All of us are bound to experience at least one type of natural disaster — whether it’s a long power outage from a typhoon, flooding, earthquake, or even a volcanic eruption.
Our family lives a few kilometers away from the Taal Volcano, but even if we’re not as badly affected as other families, I couldn’t help but sympathize with the moms and their kids whose lives are largely impacted by the catastrophe. Events such as these are stressful and traumatic even for us adults, more so for our kids.

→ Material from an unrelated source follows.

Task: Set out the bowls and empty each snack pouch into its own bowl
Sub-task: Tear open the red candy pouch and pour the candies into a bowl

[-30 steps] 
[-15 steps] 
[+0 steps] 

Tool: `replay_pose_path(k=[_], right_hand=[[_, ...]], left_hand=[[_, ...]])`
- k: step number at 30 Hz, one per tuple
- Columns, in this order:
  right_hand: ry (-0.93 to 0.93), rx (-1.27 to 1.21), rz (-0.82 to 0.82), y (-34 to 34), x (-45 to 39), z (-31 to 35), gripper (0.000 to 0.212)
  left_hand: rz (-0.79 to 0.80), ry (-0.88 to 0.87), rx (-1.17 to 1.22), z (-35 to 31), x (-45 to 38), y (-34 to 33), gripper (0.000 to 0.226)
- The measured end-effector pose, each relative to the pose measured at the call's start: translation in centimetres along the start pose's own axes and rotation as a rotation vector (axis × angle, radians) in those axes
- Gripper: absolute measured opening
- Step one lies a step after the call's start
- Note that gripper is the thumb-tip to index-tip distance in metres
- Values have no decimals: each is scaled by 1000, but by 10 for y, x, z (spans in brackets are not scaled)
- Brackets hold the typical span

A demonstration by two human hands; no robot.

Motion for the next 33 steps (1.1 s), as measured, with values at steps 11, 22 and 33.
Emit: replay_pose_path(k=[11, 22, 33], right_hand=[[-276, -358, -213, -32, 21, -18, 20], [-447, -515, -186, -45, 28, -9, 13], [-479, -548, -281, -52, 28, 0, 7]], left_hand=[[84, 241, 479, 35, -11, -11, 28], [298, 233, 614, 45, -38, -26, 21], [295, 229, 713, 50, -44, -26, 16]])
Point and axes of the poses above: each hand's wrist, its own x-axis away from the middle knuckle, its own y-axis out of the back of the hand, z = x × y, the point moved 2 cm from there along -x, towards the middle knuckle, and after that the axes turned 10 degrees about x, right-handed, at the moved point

As parents, we do tend to shield our kids from anxiety and trauma as much as possible. But in times of such disasters when our kids are also severely impacted no matter our best efforts, how can we help them cope? What can we do to help them recover and cope with the situation? Here are a few things that might help:
Planning even before a natural disaster occurs can help kids cope in case of an actual disaster. A discussion about your family’s disaster plan can give your kids an idea of the possible events or calamities that your community is at risk for — such as flooding, typhoons, or even earthquakes. Aside from informing them of possible risks in your area, a disaster plan would also let them know what to expect and if possible, act quickly if the need arises as well — which can possibly help them cope better compared to if they’re entirely ignorant about the situation. Check out our tips here if you need help in coming up with your own family disaster plan.
Make it fun.
Make light of the situation as much as possible. If your family is stuck at home with no power because of a typhoon, you can bust out your board games and other indoor activity sets for a fun sleepover. This might be hard to do if your family was forced to evacuate from your home, but including a small toy in your family’s go bag can somehow comfort him in such a situation.
Keep them close.
Always, always keep your kids physically close to you in times of natural disasters. Kids tend to feel insecure and even scared if they get separated from loved ones — so try to hug them and keep them as close as possible as the natural disaster occurs and even after.
At the same time, try to resume your normal routine as much as possible after the disaster. Once school opens, let them attend class especially if they feel up to it, return to normal bedtimes, and even connect with family friends. Also, keep a close eye on them as they might be extra clingy and might need extra care or reassurance — and provide it to them if you can.
Explain the situation to your kids.
This will also depend on their ages, but it will be helpful to explain the situation to your kids — both during and after the natural disaster. Explain facts to them in the simplest way possible so they can better understand your situation and plan accordingly based on the family disaster plan you’ve created.
Also, let them freely express their thoughts and feelings over your situation as their feelings are just as valid as yours. Doing so can help them cope and heal over the experience.
Give them control.
Times of disasters can leave us feeling helpless over our situation, more so our kids. Try to alleviate their feeling of helplessness by letting them decide over simple things throughout the day — such as your activity, picking what to eat (given the choices), or even what game to play next. Giving them a bit of control can add to their feeling of security.
Allow them to help out.
Every disaster has a recovery process and getting your kids to help out in these efforts (in age-appropriate ways) can help them heal as well. This can come in the form of letting them help dispose of destroyed belongings after, as doing so can afford them a sense of closure. If your family was not as affected by the disaster, you and your kids can volunteer in relief efforts — doing so can teach compassion and empathy, and increase gratitude in your kids.
Be patient with your kids.
Natural disasters can have adverse effects on kids, such as regression (go back to younger behaviors such as bedwetting, thumb sucking, or separation anxiety) or even negative behaviors (such as aggression or depression among others). Be conscious of this and try to be more patient. Spend more time with them and reassure them that you are all safe and well.
If your kids’ regressive or negative behaviors persist months after the disaster, then it might be wise to seek professional help. Getting the right support and guidance can help in ensuring your family’s mental health recovery.
Enduring and coping with the effects of natural disasters can be a long, expensive, and difficult journey. But always remember that you and your family are not alone in the healing process — you can rely on other family members and even your community to sustain your healing and recovery.